NPR reports today on President Obama’s unprecedented efforts to bring diversity to the federal bench:

The White House says almost half of the 97 candidates who have won confirmation during Obama’s presidency are women; about a quarter are black. And Obama has nominated four openly gay people, more than any other president. He’s also doubled the number of Asian-American judges on the bench.

Obama continued that pattern earlier this week when he nominated Adalberto Jose Jordan to serve on the U.S. Court of Appeals for the 11th Circuit and Miranda Du, an Asian American who lived in a refugee camp in Malaysia for almost a year as a child before coming to the U.S., for the district court in Nevada.

But that strategy may have a cost, says Caroline Fredrickson, who leads the American Constitution Society and has been following the judge nominees closely.

"Obama is nominating many more diverse nominees than his predecessors … strikingly so," Fredrickson says. "But the nominees are not getting confirmed with the same kind of success."

Some of the longest waiting nominees, Louis Butler of Wisconsin, Charles Bernard Day of Maryland and Edward Dumont of Washington happen to be black or openly gay.

"For women and minorities, it’s just been a bigger hill to climb before they actually get a vote," Fredrickson says. "And so for whatever the reasons, the facts speak for themselves."

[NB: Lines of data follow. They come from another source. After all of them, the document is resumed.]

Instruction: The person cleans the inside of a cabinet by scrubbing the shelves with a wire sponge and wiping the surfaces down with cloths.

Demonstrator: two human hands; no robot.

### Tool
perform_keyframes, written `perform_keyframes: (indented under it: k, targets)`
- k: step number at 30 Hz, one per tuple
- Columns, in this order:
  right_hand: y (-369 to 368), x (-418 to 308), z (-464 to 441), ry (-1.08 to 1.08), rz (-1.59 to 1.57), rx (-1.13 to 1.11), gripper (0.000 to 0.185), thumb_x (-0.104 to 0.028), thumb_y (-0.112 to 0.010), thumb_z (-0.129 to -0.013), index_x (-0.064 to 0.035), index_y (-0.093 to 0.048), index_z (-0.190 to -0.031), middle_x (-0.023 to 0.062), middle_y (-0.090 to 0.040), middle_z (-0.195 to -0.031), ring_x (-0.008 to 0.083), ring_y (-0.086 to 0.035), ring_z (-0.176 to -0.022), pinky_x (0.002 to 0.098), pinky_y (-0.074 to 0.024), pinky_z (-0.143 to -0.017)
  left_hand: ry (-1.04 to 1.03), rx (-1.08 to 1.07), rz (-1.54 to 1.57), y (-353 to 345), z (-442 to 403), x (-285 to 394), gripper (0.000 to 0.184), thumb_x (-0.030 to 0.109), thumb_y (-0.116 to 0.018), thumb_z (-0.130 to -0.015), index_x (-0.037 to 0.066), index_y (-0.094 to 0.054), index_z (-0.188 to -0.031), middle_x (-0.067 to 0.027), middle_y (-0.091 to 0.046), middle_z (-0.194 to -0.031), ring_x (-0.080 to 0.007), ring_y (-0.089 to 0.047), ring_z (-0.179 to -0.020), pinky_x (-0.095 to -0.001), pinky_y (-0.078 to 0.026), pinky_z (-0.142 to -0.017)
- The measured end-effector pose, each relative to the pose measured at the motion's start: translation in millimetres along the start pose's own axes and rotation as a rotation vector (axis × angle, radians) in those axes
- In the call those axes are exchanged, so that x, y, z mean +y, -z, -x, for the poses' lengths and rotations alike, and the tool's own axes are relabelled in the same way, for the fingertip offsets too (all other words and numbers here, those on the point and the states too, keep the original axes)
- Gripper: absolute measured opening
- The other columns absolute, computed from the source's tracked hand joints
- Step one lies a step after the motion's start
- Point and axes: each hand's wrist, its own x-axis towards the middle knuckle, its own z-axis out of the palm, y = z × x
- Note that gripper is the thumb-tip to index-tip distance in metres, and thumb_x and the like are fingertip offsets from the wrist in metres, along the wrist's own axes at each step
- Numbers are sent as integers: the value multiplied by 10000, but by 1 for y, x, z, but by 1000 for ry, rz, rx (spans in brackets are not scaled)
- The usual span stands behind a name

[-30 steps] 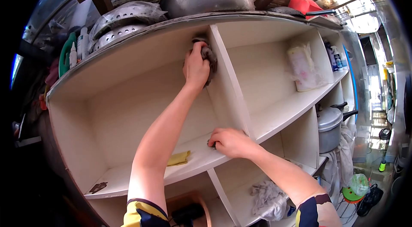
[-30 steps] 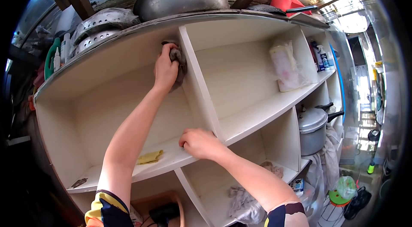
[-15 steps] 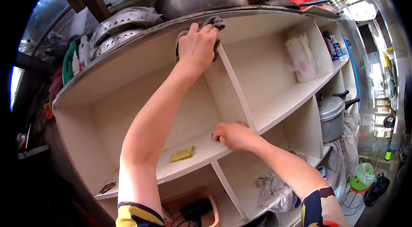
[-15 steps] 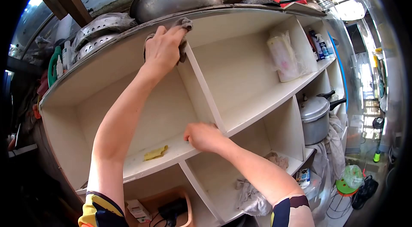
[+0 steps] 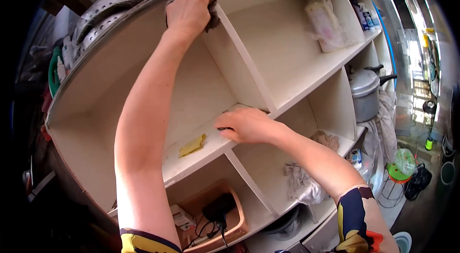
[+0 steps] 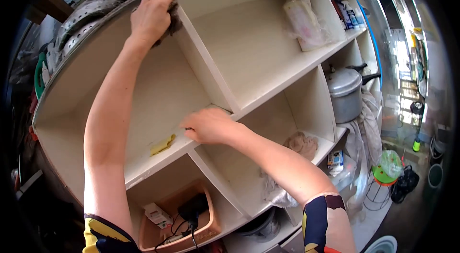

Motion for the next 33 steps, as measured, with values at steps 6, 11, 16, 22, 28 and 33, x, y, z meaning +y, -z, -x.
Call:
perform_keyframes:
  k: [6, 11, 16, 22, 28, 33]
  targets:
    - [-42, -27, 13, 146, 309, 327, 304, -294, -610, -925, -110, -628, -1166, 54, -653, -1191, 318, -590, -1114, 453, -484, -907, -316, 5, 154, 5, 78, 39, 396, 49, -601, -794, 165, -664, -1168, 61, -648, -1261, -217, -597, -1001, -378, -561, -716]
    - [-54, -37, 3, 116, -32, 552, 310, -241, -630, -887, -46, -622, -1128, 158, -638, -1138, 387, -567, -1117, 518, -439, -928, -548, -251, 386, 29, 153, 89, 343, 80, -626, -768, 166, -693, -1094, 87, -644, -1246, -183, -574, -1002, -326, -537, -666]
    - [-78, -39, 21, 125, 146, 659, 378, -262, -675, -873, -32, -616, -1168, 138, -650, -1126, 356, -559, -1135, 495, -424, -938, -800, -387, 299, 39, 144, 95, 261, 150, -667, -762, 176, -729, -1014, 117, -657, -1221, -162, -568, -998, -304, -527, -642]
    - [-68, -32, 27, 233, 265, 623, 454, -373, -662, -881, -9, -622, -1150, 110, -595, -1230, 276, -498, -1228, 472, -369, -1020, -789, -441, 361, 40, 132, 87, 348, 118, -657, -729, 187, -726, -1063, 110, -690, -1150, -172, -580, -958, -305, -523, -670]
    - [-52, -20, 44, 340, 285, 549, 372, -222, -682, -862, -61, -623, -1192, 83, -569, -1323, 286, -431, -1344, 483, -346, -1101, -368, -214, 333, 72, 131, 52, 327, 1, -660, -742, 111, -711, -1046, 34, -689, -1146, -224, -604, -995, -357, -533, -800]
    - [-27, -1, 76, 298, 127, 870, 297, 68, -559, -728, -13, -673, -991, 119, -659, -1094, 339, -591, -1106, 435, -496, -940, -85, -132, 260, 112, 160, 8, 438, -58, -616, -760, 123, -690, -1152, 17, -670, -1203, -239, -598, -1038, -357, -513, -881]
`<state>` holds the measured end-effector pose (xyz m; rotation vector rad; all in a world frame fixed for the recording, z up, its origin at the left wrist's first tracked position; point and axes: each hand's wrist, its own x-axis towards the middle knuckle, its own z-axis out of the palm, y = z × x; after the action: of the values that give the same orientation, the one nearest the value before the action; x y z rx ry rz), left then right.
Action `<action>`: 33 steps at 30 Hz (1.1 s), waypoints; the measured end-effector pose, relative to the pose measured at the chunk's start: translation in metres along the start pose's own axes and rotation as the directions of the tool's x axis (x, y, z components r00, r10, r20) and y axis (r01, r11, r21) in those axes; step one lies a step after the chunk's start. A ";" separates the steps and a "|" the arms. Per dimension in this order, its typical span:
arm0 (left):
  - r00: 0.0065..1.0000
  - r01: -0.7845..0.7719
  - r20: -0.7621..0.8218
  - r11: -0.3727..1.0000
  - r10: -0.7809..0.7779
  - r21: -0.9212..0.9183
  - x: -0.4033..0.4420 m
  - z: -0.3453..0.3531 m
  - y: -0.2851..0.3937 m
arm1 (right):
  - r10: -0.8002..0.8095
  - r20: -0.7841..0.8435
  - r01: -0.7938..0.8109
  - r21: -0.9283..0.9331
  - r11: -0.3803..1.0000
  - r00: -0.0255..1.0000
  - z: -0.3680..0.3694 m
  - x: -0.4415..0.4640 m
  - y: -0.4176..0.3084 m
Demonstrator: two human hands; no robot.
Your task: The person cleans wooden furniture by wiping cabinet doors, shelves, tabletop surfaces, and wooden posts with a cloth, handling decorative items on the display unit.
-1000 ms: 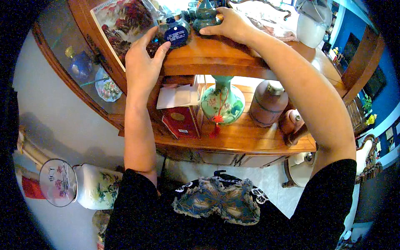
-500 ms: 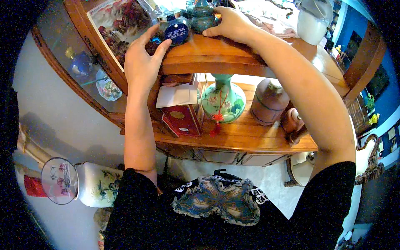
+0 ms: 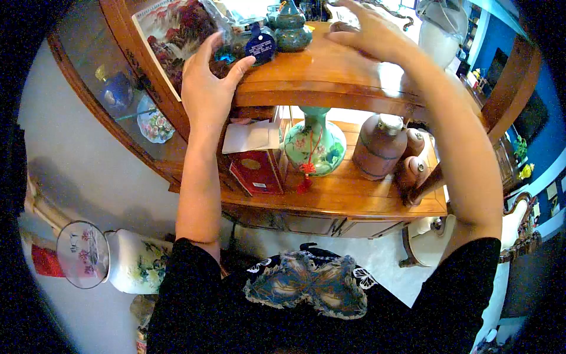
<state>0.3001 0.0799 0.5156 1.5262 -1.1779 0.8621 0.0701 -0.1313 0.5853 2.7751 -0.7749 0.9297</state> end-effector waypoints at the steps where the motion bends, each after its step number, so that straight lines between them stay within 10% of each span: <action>1: 1.000 0.007 -0.005 1.000 -0.007 -0.001 -0.002 -0.001 -0.003 | 0.029 0.058 -0.025 -0.060 0.998 0.998 -0.013 -0.005 0.004; 4: 0.945 -0.239 -0.261 0.963 0.199 -0.128 -0.012 -0.015 -0.003 | 0.163 0.435 -0.134 -0.097 0.986 0.886 -0.004 -0.017 0.057; 11: 0.933 -0.191 -0.331 0.974 0.141 -0.125 -0.067 -0.065 0.013 | 0.091 0.440 -0.081 -0.041 0.996 0.893 -0.003 -0.003 0.079; 14: 0.963 -0.123 -0.258 0.978 0.077 -0.167 -0.087 -0.066 0.011 | 0.337 0.559 -0.466 0.102 0.879 0.758 0.002 0.023 0.065; 17: 0.984 -0.062 -0.178 0.983 0.031 -0.174 -0.101 -0.067 0.009 | -0.063 0.427 -0.104 0.357 0.928 0.902 0.035 0.031 0.072; 20: 0.989 -0.055 -0.145 0.986 0.033 -0.154 -0.115 -0.069 0.001 | 0.022 0.504 -0.010 -0.028 1.000 0.863 0.026 0.029 0.049; 27: 0.998 0.006 -0.064 0.987 -0.016 -0.159 -0.154 -0.088 -0.028 | -0.400 0.488 0.426 0.062 0.902 0.776 -0.055 -0.064 -0.042; 33: 0.998 0.057 0.004 0.981 -0.057 -0.184 -0.166 -0.094 -0.039 | -0.116 0.568 0.069 0.104 0.992 0.815 -0.053 -0.051 -0.001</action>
<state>0.2943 0.2159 0.3759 1.4014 -1.1740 0.6960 0.0077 -0.0940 0.5979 3.1600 -0.6591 0.0779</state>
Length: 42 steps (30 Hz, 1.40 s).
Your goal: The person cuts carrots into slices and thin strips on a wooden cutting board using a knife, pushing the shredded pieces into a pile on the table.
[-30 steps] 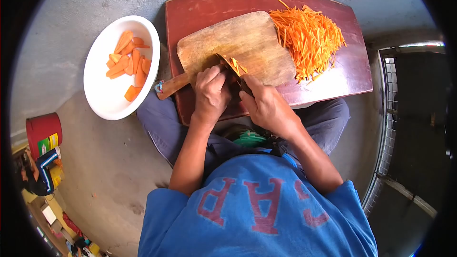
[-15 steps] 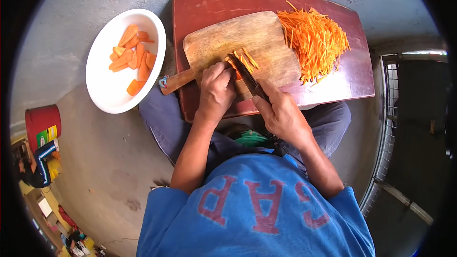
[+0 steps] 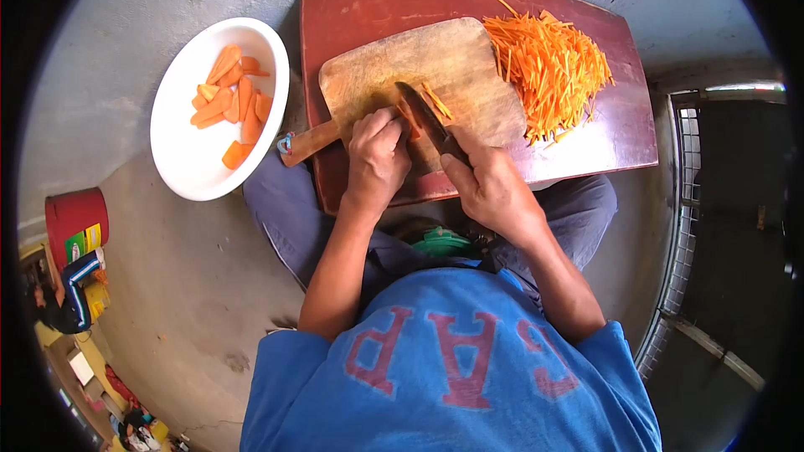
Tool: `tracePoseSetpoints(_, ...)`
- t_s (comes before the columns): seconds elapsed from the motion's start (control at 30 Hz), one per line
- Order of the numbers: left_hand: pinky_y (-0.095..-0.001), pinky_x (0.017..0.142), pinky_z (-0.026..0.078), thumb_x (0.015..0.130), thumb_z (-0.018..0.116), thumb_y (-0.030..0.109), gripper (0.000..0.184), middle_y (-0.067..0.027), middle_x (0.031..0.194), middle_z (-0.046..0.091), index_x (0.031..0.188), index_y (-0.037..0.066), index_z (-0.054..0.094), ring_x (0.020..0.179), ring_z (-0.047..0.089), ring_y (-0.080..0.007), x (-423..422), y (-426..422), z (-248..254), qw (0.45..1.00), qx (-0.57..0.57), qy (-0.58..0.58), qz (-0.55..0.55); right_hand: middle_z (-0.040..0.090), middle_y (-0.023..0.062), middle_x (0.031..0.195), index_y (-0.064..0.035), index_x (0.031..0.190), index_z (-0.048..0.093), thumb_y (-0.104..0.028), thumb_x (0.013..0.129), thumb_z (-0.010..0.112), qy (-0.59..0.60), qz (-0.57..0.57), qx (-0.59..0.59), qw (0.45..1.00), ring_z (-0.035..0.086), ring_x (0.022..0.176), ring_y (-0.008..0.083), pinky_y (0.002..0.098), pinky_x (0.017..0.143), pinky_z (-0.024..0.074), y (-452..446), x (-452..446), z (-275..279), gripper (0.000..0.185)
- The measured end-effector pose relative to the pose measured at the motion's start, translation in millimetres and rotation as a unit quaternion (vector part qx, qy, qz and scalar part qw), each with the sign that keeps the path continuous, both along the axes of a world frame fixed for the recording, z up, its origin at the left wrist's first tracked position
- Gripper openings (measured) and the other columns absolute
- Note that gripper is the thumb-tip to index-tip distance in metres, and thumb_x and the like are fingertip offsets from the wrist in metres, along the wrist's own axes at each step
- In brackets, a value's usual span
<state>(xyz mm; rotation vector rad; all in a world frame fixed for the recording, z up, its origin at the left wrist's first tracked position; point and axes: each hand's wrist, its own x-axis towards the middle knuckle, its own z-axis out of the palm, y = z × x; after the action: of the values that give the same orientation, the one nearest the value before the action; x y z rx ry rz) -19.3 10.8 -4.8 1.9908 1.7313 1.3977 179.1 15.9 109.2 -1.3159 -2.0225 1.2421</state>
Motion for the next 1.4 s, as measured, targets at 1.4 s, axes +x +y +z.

Yes, the facts do speak for themselves. PFAW, in a memo released Tuesday, calculated that so far, the president’s women and minority nominees have waited on average 22 percent longer for a Senate confirmation vote than white men.

But the Senate’s slow pace confirming women and minority nominees has fed into a larger, equal opportunity obstruction agenda. As of Tuesday, there were 89 open seats on the federal judiciary, 37 of which had been designated as “judicial emergencies.” Pending on the Senate floor were 24 nominees who the Senate could easily have voted on, 21 of whom had no recorded opposition whatsoever in committee. Yet Republicans allowed a vote on only four of them. Twenty are still waiting for votes allowing them to take their posts.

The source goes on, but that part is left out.